I had a lot of the same stereotypes and confusion as to what they did despite having a past-president for a mom. I know she worked hard at it and I know she was in it for the “right” reasons but the Junior League that people see feels different.I even did my Senior Project in high school on the Junior League and worked with them on donating to the domestic violence shelter to help kids who have to leave with no notice. I knew all this and had been around yet I still wasn’t convinced.
I think I thought no one would have jobs, they’d all be married to wealthy men, they’d all have been in sororities and they would all be counting down the days until they’re moms. Obviously this isn’t true.
One of my new good friends just transferred to our league and didn’t know anyone so she told me about the social and bugged me and bugged me and bugged me to at least go to the Member – Guest social this summer and see if I liked it for my self and maybe see if the people were what I thought.
I also really wanted to know about the money- Would I be “buying” my friends? How much of our income was going to go to this “hobby” of mine? Would I be doing the endless t-shirt purchasing for events? Would I just be attending meetings about doing good things in the community without doing any of them?
I’ve only been in the Junior League since August and I’m in what they call your “Provisional” year. Supposedly this year has more meetings and more requirements to teach you about the league, get you to see and know all the fundraisers, all the committees, and all the community projects. After this year you become “Active” and then down the line when you’re experienced you can go “Sustainer” and basically retire from everything but still be a member.
I would say that my first impressions so far are:
- The people are NOT what I thought. They are even different then when I observed my mom go through her main active years and through being president.
The women are very conscious that we are all busy. So far everyone I have met has a job and lots of girls are still single. I have only met a few moms and I’ve seen a few pregnant women but it doesn’t look like Motherhood is a requirement – thank goodness.
- There are a lot of meetings and a lot of things that aren’t “required” but when I don’t attend them I end up missing conversations that have to do with important things. So I’m not sure how I feel about that.

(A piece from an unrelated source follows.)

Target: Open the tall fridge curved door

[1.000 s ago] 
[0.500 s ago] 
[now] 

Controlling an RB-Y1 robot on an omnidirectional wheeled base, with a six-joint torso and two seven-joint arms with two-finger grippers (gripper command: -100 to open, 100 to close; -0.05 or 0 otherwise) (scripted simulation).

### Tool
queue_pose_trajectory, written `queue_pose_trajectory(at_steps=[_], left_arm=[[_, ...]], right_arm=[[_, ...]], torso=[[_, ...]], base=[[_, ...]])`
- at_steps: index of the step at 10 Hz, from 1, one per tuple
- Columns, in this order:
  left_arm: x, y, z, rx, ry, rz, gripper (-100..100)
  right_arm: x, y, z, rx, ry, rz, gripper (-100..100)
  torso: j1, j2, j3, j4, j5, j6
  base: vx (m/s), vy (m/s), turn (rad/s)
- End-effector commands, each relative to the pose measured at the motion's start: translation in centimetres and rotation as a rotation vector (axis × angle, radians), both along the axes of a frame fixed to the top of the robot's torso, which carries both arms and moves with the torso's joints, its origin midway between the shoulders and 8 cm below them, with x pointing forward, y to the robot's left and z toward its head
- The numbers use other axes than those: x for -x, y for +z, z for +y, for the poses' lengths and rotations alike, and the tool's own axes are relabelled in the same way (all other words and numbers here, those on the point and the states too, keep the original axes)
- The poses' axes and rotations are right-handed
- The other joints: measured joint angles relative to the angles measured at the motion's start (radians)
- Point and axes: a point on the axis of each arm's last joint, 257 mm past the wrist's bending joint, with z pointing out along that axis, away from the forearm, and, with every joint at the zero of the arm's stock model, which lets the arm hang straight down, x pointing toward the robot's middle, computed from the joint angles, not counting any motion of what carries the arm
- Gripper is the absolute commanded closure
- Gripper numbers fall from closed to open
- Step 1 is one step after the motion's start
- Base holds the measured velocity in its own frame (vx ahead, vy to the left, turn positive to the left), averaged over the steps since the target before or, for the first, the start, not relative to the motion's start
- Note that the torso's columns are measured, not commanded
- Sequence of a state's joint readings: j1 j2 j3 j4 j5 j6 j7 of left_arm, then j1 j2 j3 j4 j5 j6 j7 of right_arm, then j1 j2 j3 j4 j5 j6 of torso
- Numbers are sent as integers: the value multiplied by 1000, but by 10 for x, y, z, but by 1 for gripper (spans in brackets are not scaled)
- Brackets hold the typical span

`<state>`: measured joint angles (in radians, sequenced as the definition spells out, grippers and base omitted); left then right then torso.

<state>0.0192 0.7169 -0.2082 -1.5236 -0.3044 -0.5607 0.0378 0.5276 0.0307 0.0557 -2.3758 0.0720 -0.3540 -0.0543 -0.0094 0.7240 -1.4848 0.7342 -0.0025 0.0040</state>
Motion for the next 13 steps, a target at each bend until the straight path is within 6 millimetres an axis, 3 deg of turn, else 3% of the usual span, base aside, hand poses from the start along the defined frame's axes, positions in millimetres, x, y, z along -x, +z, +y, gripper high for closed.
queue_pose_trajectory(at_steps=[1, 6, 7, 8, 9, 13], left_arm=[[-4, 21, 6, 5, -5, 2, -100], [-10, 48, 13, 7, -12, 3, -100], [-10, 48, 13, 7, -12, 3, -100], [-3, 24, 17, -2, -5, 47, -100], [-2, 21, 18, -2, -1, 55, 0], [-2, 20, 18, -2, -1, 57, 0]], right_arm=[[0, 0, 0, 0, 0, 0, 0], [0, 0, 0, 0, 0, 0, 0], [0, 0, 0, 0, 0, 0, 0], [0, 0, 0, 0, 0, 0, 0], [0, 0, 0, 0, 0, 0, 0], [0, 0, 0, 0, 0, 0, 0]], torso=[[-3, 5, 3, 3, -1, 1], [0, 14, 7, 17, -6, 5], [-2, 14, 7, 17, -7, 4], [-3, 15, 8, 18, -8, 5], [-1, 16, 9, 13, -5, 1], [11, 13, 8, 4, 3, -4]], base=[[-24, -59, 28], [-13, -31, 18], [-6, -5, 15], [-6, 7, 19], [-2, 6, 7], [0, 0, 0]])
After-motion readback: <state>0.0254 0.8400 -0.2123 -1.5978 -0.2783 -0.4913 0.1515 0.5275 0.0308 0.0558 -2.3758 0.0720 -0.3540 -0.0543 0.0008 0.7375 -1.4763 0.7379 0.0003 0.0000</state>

There was a “Super Saturday” required for the provisional members that I did not attend. It was required and cost $10 with a lunch after that you also had to buy. And it was a ropes course. No thanks. I had football tickets and hadn’t seen my husband in a couple of weeks – I passed and am now making up my missed day with 2 additional volunteering shifts. Totally worth it.
- I did my first actual “Volunteering” thing with the league today and I liked it a lot.
My friend Amanda and I signed up to help mentor at breakfast at the elementary school we have “adopted”. This school has 90% of their students on free meals so with over 270 kids getting off the bus, moving through the line and eating in 30 minutes they need all the help they can get. They have it down to a well oiled machine with timers and lines and table assignments… the kids know exactly what to do and they are for the most part well behaved.
They are PUMPED to see visitors helping though. Lot’s of “Good Morning!! Are you a visitor!?!?!” haha they were funny.
Today I didn’t talk to too many kids one on one but I saw how things worked and the kids asked if we’d be back. I said yep and I meant it. It was an early morning since I still made it to work at 8 after doing that this morning but it was a good way to start the day.
Like I said, these are just my first impressions. I’m still learning and next week will be crazy busy with more volunteer shifts to help with one of our big fundraisers and make up for my missed Saturday event but it will be good. I’m meeting people, I’m out doing stuff that’s good for people other than my self and so far most of what I worried about hasn’t come true :)
Anyone else a “League-er”? Anyone have similar impressions and turn out to be wrong too?